Please report every line in the entries that contains the string "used".

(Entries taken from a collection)
________________________________________

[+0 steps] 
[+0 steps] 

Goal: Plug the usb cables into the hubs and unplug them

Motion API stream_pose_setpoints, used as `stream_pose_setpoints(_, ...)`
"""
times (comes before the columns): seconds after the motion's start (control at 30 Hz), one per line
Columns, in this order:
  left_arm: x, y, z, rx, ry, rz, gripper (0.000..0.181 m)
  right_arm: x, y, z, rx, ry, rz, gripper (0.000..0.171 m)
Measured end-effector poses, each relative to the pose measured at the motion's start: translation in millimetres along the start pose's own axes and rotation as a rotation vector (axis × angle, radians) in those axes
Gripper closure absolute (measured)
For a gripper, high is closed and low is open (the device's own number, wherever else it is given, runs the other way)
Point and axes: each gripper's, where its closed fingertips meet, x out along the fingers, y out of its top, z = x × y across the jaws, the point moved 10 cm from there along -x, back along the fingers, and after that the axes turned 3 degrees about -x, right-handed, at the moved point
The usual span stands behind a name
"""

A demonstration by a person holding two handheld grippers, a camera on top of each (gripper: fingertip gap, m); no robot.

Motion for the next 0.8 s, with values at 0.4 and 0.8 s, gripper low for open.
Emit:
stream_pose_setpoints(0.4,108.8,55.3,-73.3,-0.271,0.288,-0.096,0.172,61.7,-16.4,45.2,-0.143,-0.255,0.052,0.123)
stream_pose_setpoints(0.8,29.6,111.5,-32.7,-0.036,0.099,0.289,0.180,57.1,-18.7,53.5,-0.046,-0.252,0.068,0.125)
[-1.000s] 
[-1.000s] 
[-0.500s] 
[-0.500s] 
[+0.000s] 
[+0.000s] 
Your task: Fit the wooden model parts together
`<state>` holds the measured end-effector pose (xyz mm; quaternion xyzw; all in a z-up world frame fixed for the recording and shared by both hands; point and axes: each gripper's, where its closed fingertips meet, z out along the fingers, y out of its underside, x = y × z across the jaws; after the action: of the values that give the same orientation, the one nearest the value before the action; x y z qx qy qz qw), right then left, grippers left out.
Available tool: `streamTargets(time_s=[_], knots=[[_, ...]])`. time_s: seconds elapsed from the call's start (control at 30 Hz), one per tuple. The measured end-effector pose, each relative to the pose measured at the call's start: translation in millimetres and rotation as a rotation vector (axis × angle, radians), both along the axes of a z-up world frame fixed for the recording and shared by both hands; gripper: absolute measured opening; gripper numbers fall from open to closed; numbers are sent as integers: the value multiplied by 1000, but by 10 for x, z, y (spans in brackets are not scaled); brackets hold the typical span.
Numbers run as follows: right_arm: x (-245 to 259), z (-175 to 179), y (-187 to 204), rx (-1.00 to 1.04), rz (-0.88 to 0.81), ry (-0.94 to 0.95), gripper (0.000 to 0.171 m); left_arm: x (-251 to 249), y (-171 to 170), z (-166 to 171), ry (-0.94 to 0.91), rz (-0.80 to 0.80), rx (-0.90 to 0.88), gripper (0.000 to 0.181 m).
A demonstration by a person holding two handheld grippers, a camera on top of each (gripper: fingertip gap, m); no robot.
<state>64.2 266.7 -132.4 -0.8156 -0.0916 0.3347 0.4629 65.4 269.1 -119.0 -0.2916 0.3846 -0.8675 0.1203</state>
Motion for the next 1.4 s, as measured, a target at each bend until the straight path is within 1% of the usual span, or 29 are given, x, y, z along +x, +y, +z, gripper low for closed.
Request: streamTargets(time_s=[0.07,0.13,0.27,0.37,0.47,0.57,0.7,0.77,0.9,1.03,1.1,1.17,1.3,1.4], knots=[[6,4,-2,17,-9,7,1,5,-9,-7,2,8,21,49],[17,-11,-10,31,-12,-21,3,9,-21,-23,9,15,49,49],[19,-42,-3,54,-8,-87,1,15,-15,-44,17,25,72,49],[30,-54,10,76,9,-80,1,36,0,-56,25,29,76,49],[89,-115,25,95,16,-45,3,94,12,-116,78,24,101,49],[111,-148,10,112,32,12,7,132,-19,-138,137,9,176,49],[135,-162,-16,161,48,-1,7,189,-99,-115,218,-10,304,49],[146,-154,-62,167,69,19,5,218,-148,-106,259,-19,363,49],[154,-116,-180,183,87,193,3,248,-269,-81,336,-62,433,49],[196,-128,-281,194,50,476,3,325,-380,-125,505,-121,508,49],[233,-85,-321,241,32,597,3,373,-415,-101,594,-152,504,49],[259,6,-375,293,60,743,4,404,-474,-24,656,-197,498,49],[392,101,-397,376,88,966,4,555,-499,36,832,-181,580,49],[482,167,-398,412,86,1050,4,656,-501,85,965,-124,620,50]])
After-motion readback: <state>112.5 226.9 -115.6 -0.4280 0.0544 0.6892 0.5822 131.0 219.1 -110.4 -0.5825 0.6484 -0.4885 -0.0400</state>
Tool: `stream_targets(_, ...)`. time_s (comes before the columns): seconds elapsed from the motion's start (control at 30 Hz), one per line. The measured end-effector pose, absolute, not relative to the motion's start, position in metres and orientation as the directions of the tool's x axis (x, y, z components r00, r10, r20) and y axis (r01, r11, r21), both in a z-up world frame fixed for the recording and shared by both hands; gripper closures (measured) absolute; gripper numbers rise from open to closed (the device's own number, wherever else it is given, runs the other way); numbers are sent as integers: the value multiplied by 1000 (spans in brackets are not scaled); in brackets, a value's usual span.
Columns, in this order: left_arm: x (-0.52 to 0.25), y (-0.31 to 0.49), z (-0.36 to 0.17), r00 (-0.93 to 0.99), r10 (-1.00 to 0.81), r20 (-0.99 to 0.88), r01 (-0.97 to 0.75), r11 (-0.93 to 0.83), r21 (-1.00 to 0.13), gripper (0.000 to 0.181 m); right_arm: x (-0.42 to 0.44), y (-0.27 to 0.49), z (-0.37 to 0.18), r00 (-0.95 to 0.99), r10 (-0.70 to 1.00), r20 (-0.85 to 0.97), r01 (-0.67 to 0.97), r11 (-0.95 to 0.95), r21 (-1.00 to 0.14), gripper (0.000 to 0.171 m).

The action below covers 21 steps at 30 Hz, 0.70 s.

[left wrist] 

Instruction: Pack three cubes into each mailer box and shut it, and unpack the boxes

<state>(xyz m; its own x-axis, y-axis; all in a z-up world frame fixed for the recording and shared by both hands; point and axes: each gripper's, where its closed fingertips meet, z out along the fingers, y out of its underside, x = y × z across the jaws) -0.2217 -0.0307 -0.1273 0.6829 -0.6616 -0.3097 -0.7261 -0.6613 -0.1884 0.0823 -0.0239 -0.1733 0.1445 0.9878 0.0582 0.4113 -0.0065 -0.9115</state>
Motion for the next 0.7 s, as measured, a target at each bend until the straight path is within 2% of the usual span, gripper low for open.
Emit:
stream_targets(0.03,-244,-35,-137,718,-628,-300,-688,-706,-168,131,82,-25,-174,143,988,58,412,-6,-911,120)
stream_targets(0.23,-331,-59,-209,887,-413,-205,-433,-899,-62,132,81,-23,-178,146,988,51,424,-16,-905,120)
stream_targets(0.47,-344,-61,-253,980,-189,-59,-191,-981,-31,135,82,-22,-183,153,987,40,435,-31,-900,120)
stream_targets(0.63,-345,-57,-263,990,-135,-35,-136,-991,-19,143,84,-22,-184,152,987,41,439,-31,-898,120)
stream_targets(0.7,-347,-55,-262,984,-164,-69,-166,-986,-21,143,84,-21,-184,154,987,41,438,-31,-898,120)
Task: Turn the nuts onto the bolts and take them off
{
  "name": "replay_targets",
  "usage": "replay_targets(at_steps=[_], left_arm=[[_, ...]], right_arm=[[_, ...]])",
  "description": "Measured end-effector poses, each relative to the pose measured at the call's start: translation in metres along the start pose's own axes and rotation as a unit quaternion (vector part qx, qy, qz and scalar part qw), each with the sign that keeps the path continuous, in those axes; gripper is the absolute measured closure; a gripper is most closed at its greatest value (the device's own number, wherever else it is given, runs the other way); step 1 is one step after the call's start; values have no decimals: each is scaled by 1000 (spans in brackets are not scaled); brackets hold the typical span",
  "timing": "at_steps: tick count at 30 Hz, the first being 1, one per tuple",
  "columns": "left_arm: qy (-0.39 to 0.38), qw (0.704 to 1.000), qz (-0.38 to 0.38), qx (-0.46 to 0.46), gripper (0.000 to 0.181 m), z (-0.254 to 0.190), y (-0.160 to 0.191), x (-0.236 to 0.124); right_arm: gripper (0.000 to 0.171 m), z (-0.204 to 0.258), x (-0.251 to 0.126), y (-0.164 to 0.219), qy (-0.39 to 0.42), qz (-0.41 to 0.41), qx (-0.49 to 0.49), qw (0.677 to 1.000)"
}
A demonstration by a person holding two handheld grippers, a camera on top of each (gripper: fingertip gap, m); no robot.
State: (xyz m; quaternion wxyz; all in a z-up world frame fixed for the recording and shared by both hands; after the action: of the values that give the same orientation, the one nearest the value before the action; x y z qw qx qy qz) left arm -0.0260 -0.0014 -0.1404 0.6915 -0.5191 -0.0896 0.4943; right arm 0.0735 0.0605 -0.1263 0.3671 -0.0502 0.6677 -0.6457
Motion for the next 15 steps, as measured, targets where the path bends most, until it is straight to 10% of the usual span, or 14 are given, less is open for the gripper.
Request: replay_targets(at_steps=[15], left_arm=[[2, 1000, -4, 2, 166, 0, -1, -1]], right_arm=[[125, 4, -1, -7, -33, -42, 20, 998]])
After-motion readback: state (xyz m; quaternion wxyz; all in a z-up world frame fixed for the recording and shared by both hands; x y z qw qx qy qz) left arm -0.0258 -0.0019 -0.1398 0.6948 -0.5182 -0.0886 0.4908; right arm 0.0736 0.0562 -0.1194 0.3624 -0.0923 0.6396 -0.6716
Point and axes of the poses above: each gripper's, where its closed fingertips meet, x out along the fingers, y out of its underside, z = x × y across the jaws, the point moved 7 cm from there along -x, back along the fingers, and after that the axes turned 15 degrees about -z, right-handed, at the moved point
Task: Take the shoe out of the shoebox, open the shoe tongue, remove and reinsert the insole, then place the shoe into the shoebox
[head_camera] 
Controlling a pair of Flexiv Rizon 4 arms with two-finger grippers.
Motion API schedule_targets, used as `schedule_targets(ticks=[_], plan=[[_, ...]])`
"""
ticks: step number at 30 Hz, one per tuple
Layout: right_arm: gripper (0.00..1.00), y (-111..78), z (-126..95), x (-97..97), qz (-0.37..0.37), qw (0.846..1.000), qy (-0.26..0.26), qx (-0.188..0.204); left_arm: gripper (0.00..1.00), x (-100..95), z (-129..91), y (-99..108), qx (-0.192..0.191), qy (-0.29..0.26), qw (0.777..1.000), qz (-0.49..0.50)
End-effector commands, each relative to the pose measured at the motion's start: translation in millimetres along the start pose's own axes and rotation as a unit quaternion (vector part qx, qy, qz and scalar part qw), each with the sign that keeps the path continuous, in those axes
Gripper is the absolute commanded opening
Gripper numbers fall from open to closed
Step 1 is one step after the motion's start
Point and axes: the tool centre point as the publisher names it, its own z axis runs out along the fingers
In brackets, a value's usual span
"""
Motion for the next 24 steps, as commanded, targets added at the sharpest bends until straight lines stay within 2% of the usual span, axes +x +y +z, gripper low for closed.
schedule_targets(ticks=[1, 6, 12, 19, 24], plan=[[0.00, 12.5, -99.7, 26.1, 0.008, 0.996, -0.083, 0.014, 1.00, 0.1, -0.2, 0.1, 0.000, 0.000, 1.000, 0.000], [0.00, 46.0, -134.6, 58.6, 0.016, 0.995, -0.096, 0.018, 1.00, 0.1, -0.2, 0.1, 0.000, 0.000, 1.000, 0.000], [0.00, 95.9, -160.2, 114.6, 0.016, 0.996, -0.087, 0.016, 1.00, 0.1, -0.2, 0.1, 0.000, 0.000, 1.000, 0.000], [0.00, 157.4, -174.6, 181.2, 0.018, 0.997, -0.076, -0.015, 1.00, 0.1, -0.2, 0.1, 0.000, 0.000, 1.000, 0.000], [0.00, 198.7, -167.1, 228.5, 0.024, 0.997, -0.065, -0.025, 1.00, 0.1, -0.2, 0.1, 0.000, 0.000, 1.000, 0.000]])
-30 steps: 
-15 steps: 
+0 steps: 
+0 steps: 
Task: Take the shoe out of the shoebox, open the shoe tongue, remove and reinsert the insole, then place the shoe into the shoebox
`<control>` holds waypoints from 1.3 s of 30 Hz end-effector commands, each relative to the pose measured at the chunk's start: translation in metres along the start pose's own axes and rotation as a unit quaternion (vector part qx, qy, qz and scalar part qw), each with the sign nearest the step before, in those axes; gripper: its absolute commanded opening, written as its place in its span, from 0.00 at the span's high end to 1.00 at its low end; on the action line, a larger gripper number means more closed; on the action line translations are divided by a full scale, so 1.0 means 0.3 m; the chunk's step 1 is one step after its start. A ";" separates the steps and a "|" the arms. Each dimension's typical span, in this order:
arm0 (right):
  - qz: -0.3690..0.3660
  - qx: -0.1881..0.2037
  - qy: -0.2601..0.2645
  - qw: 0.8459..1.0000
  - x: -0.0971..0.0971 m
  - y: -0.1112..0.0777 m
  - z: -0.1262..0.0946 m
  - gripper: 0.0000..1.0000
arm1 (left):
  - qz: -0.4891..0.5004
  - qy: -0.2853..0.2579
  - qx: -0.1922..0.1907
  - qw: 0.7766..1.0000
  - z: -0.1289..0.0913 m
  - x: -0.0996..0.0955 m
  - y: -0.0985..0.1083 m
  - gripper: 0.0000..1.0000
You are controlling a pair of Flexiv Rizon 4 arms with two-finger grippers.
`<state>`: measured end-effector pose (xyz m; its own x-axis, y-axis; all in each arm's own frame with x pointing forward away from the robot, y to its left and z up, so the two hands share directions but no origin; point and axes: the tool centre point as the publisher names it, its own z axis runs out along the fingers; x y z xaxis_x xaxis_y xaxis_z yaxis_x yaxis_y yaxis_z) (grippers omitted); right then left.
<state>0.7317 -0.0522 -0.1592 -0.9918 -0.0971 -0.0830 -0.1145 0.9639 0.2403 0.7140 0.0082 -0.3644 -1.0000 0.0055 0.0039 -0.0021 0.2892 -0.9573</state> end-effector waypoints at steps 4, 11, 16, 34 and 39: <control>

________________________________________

### [Result of the task]
Motion API stream_pose_setpoints, used as `stream_pose_setpoints(_, ...)`
Motion API schedule_targets, used as `schedule_targets(ticks=[_], plan=[[_, ...]])`

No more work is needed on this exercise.